The plaintiff subsequently commenced this action alleging that the defendant had breached [*2]the plant management contract by failing to adequately monitor the privet hedges and bushes on his property and treat them for scale infestation. The plaintiff also sought damages on the theory that the defendant had negligently caused the scale infestation by heavily spraying the property to treat another type of insect infestation. After depositions were conducted, the defendant moved for summary judgment, contending that it properly diagnosed the scale outbreak on the plaintiff's property and treated it in accordance with prevailing horticultural industry standards. In support of the motion, the defendant submitted an expert affidavit from a consulting arborist who concluded, inter alia, that neither the defendant's maintenance practices nor its use of pesticides directly or indirectly damaged the plaintiff's hedges and bushes. In opposition to the motion, the plaintiff contended that the defendant had failed to detect the scale outbreak at a point when it could have been effectively treated, and exacerbated the problem by spraying for another insect which was a natural predator of scale. The Supreme Court granted the defendant's motion, and we affirm.

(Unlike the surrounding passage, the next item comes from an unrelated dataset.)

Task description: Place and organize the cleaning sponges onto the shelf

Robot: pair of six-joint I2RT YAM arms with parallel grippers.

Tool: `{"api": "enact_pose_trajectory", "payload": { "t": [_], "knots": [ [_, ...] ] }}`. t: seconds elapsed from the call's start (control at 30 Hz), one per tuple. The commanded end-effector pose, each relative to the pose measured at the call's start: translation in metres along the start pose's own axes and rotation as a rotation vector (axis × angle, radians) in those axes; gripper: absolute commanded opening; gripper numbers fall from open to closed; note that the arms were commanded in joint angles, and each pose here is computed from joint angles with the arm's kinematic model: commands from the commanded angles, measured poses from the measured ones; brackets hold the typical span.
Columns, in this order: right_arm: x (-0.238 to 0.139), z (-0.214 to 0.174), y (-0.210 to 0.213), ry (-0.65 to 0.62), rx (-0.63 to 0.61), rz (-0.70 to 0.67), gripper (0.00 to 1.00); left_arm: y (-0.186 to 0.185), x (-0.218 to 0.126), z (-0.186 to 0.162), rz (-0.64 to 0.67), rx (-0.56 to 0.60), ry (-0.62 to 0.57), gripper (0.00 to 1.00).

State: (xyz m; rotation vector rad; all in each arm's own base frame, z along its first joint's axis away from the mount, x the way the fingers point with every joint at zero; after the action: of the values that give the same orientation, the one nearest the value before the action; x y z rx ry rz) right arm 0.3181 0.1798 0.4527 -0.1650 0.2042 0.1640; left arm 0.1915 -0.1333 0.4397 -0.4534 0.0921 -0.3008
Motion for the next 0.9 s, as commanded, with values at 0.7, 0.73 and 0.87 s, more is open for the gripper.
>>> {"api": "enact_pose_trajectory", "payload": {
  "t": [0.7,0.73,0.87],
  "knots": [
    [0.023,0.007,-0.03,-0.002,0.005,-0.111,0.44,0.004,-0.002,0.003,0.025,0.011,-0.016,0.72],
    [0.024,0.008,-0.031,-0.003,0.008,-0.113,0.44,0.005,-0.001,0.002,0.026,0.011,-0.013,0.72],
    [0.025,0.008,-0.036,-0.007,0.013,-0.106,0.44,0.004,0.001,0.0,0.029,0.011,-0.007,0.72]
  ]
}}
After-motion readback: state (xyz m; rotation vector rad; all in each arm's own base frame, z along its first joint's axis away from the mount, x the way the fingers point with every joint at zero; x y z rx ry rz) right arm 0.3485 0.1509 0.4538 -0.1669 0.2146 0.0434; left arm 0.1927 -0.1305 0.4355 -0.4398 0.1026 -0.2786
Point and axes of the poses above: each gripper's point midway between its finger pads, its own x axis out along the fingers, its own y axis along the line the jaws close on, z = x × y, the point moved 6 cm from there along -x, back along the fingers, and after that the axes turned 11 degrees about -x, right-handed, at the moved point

"A person charged with performing work under a contract must exercise reasonable skill and care in performing the work and negligent performance of the work may give rise to actions in tort and for breach of contract" (International Fid. Ins. Co. v Gaco W., 229 AD2d 471, 474 [1996]; see Larchmont Nurseries, Inc. v Daly, 33 AD3d 872, 874 [2006]). Here, the defendant made a prima facie showing that it could not be held liable on theories of breach of contract or negligence by submitting evidentiary proof that it provided the horticultural services required by the subject contract, and that it performed these services with reasonable care and competence in accordance with accepted protocol employed by professionals in the horticultural field (see Milau Assoc. v North Ave. Dev. Corp., 42 NY2d 482, 486 [1977]). The defendant's evidentiary submissions demonstrated that its use of pesticides did not cause or exacerbate the scale problem on the plaintiff's property, that it utilized all conventional methods known in the summer of 2004 to control the scale outbreak, that other professionals used the same methods, and that the same scale control methods were used on the plaintiff's property the following summer by the company hired to replace it. In opposition to the motion, the plaintiff failed to come forward with evidentiary proof to support his claims that the defendant negligently caused or exacerbated the scale problem by its use of pesticides, or that scale infestation was apparent in the spring of 2004, and industry protocol as it then existed required scale to be treated in the spring when the insects were at their nymph stage. Mastro, J.P., Rivera, Fisher and Eng, JJ., concur. [See 2007 NY Slip Op 32341(U).]